Purpose : To compare the incidence of postoperative hemorrhagic complications in patients on antithrombotic therapy (ATT), including antiplatelet (AP) or anticoagulant (AC) therapy, and controls following combined trabecular stent implantation and phacoemulsification.

Methods : This single center, retrospective, case-control study included patients on chronic ATT who underwent iStent/iStent inject (Glaukos Corp., Laguna Hills, CA) or Hydrus (Ivantis Inc., Irvine, CA) with phacoemulsification between 2013-2019 and had ≥3-month follow-up. The primary outcome measure was hemorrhagic complications within the 3-month postoperative period. Changes were not made to ATT therapy during this time. Secondary measures included visual acuity (VA), intraocular pressure (IOP), and number of glaucoma medications.

Results : Of 333 patients (435 eyes), 161 patients (211 eyes) were on ATT, and 172 patients (224 eyes) were controls. Baseline characteristics including age, sex, VA, IOP, cup-to-disc ratio, and number of glaucoma medications were similar between groups.

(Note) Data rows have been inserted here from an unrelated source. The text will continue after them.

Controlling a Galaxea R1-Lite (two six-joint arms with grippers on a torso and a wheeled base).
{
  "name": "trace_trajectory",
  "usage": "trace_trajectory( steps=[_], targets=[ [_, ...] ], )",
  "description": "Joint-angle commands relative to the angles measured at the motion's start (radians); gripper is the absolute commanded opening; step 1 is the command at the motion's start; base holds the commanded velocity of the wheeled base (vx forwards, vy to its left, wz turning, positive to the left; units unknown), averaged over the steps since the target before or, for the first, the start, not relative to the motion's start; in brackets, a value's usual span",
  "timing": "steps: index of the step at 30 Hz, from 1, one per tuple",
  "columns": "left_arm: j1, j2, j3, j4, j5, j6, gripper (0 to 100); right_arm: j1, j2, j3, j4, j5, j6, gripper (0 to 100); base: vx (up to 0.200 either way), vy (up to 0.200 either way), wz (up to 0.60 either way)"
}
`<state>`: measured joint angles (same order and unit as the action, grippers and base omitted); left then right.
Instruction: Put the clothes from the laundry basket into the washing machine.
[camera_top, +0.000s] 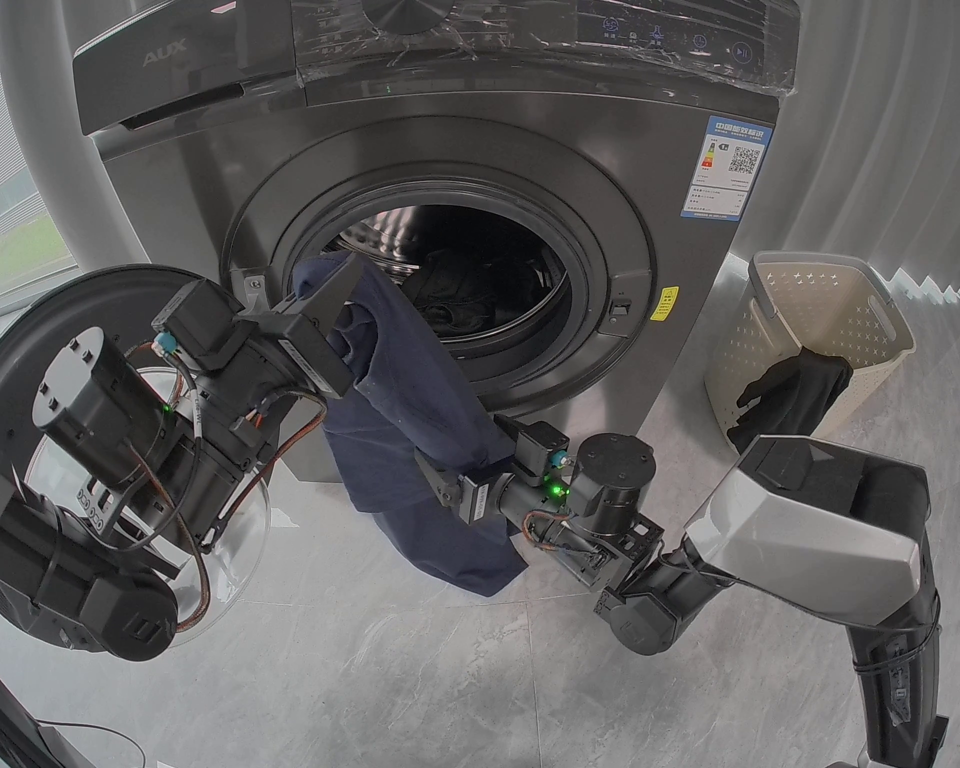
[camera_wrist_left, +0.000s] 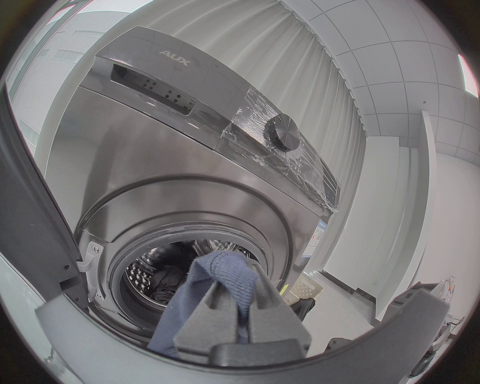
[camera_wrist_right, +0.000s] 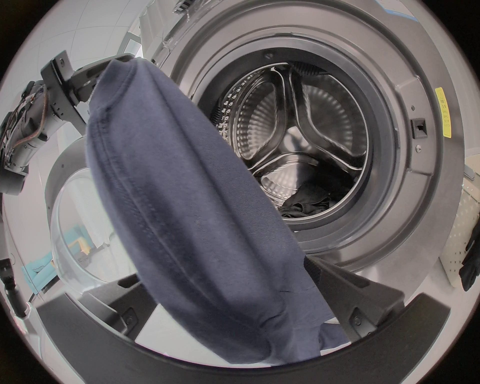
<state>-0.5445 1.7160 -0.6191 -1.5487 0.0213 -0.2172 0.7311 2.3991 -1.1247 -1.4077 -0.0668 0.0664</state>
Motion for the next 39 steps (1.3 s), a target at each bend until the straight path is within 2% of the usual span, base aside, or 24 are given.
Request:
trace_trajectory(
  steps=[1, 6, 17, 18, 26, 33, 39],
  targets=[
    [0.000, -0.001, 0.001, -0.001, 0.000, -0.001, 0, -0.047, -0.006, 0.006, -0.008, -0.002, -0.010, 100, 0.000, 0.000, 0.00],
    [0.000, -0.001, 0.001, -0.001, 0.000, -0.001, 0, -0.062, -0.044, 0.036, -0.014, -0.001, -0.011, 100, 0.000, 0.000, 0.00],
    [-0.002, -0.003, 0.004, -0.001, -0.001, -0.001, 0, -0.039, -0.035, 0.008, -0.040, 0.009, -0.007, 100, 0.000, 0.000, 0.00],
    [-0.002, -0.003, 0.004, -0.001, -0.001, -0.001, 0, -0.039, -0.035, 0.006, -0.043, 0.009, -0.007, 0, 0.000, 0.000, 0.00],
    [-0.002, 0.005, 0.013, -0.001, -0.003, -0.002, 0, -0.039, -0.081, 0.020, -0.063, 0.010, -0.007, 0, 0.000, 0.000, 0.00],
    [-0.008, 0.011, 0.042, -0.001, -0.007, -0.002, 0, -0.056, -0.253, 0.143, -0.063, 0.025, -0.010, 0, 0.000, 0.000, 0.00],
    [-0.049, 0.051, 0.124, -0.001, -0.026, 0.001, 0, -0.050, -0.362, 0.177, -0.065, 0.025, 0.003, 0, 0.000, 0.000, 0.00]
  ],
)
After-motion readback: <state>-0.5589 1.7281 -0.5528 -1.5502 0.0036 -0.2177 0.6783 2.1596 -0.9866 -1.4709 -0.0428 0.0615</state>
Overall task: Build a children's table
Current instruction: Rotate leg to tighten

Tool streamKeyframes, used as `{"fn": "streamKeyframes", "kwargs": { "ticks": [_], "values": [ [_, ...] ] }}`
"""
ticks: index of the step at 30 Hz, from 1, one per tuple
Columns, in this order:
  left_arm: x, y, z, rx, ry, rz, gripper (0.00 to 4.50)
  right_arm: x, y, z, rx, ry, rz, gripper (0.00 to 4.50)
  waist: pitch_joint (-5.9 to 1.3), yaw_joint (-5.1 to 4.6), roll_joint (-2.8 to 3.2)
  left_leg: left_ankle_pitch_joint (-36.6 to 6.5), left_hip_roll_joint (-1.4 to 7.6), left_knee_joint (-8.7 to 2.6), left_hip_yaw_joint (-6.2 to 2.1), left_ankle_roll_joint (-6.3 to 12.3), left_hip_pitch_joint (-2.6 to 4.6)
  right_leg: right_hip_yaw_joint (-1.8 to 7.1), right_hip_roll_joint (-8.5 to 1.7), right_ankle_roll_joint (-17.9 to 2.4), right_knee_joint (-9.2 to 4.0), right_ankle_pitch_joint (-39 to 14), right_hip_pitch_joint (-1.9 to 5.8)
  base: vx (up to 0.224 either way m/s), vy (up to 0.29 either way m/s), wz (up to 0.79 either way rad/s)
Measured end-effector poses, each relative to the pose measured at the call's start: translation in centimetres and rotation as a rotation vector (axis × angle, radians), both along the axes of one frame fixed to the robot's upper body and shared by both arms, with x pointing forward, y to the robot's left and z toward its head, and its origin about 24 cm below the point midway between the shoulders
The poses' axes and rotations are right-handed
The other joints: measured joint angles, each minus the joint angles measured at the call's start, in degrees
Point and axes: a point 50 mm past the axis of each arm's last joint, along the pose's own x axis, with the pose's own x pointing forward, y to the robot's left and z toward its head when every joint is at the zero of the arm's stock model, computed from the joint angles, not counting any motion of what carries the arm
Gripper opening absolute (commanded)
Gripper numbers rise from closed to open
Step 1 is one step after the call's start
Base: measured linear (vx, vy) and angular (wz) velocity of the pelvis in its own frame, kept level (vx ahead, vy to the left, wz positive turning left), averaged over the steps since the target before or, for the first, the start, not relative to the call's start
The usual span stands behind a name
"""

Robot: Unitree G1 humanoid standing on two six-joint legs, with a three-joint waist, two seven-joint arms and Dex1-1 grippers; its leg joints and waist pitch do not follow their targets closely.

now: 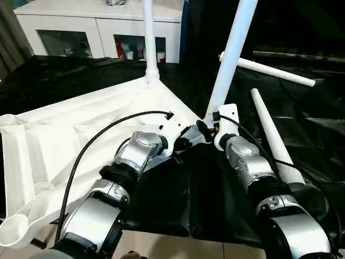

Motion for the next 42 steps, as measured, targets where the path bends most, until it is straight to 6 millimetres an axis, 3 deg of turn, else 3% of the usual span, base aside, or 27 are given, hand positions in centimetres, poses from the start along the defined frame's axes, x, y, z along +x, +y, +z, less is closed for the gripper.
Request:
{"fn": "streamKeyframes", "kwargs": {
  "ticks": [5,16,28,42],
  "values": [
    [0.1,0.5,0.1,0.036,-0.047,-0.038,0.00,-0.1,-0.9,-0.1,-0.009,-0.013,0.058,3.96,0.07,0.02,-0.10,0.00,0.02,-0.01,0.00,0.00,-0.06,-0.01,0.00,0.03,0.00,0.03,-0.06,0.000,0.000,0.00],
    [-1.9,5.2,0.7,0.047,-0.062,-0.370,0.00,-4.2,-5.3,2.0,-0.093,-0.046,0.603,4.11,0.11,0.51,-0.16,0.13,0.07,-0.20,0.15,0.35,-0.67,-0.04,0.03,0.12,-0.14,-0.02,-0.68,0.000,0.000,0.00],
    [-3.0,5.7,0.8,0.053,-0.032,-0.478,0.00,-5.3,-4.5,2.5,-0.090,0.001,0.766,4.11,0.15,1.35,-0.23,0.05,0.13,-0.17,0.29,0.17,-0.67,0.00,0.02,0.08,-0.07,0.01,-0.74,0.000,0.000,0.00],
    [-3.0,5.7,0.9,0.054,-0.026,-0.480,0.00,-5.1,-4.3,2.1,-0.117,0.034,0.780,2.84,0.24,1.40,-0.37,0.06,0.13,-0.15,0.31,0.18,-0.66,0.01,0.02,0.08,-0.01,0.01,-0.75,0.000,0.000,0.00]
  ]
}}
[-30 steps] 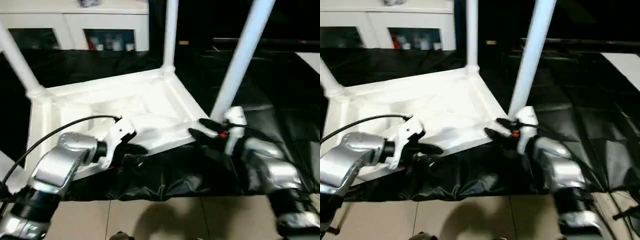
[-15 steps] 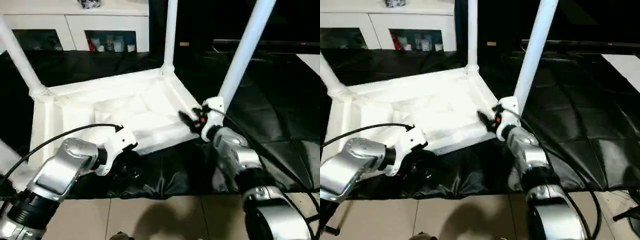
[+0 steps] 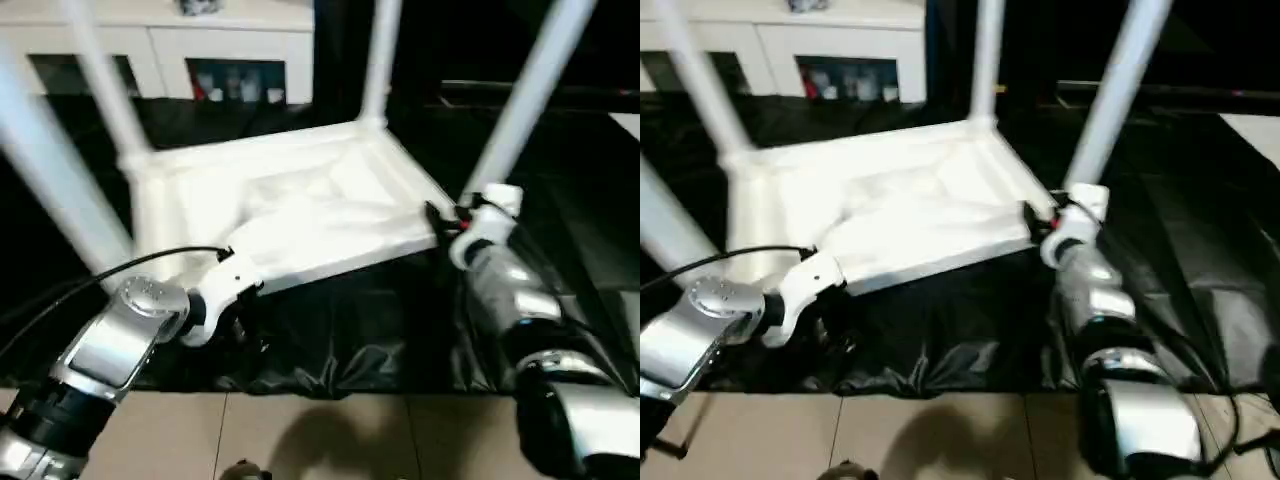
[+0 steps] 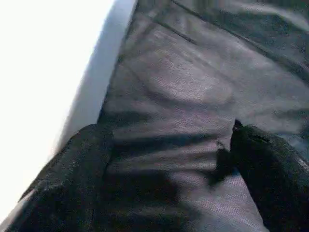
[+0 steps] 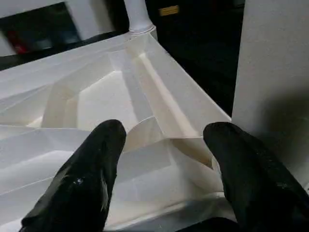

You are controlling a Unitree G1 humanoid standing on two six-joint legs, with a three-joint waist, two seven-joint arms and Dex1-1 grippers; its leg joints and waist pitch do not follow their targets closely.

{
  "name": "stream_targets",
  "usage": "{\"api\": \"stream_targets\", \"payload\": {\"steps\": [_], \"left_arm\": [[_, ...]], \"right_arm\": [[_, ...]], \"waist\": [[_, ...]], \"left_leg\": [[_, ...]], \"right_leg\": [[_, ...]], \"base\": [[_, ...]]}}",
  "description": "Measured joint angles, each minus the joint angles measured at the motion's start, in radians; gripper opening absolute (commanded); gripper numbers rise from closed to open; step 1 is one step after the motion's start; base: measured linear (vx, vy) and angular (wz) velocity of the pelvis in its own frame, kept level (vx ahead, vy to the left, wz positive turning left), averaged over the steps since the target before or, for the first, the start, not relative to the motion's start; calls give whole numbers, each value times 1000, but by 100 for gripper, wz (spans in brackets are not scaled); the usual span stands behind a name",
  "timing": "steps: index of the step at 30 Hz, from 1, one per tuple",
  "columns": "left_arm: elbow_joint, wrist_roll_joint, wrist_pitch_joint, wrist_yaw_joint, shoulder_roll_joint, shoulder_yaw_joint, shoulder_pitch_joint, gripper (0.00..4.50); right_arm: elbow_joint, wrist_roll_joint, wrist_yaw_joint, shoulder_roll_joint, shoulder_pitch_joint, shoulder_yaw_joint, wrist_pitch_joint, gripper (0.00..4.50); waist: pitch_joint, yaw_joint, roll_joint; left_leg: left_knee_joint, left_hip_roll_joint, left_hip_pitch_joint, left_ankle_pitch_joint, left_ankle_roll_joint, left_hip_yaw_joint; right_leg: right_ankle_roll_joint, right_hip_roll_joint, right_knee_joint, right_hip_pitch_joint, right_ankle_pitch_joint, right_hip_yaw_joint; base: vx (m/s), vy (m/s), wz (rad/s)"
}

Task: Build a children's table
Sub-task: Rotate leg to tighten

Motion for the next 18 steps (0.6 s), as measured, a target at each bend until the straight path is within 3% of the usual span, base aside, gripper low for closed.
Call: {"api": "stream_targets", "payload": {"steps": [6, 11, 14, 18], "left_arm": [[3, -2, -40, 85, -31, 65, 22, 445], [-77, -83, -119, 128, -77, 208, 152, 445], [-172, -164, -149, 124, -108, 299, 238, 445], [-249, -258, -227, 134, -167, 441, 367, 445]], "right_arm": [[16, 0, -8, -25, -1, -21, -8, 318], [-3, -6, 19, -31, 26, -13, -31, 318], [-70, -15, 72, -30, 80, 14, -31, 318], [-272, -21, 157, -28, 210, 68, 39, 318]], "waist": [[0, -8, 0], [0, -15, 0], [0, -19, 0], [2, -28, 2]], "left_leg": [[0, 1, 0, 0, 0, 0], [0, 1, -1, 0, 0, 0], [0, 1, -1, 0, 1, 0], [0, 2, -1, 0, 1, -1]], "right_leg": [[0, 0, 1, -1, 0, -1], [1, 0, 0, -1, -1, -1], [1, 0, 0, -1, -1, -1], [2, 1, 0, -2, -1, -1]], "base": [[0, 0, 0], [0, 0, 0], [0, 0, 0], [0, 0, 0]]}}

Hyphema, the only hemorrhagic complication, was seen in 94 eyes (21.6%). Hyphema incidence differed by stent type (21.8% in iStent, 11.8% in iStent inject, and 42.4% in Hydrus (P=0.002)).

Incidence and duration of hyphema did not vary between ATT and control groups (P=0.827) (Figure 1). Of 35 ATT eyes with hyphema, 7 eyes (20.0%) were on AC therapy, 29 eyes (82.9%) were on AP therapy, and 1 eye was on combined therapy. Of the 102 patients who had two eyes included, hyphema was present in both eyes in 18 patients (17.6%). Hyphema was associated with an IOP increase of ≥10mmHg from baseline in 22 ATT eyes (10.4%) and 25 control eyes (11.2%) (P=0.878). Reoperations were not required for hyphema or associated IOP spike. At month 3, VA improvement, reduction of IOP, and number of glaucoma medications were similar between the ATT and control groups (P<0.001 for all).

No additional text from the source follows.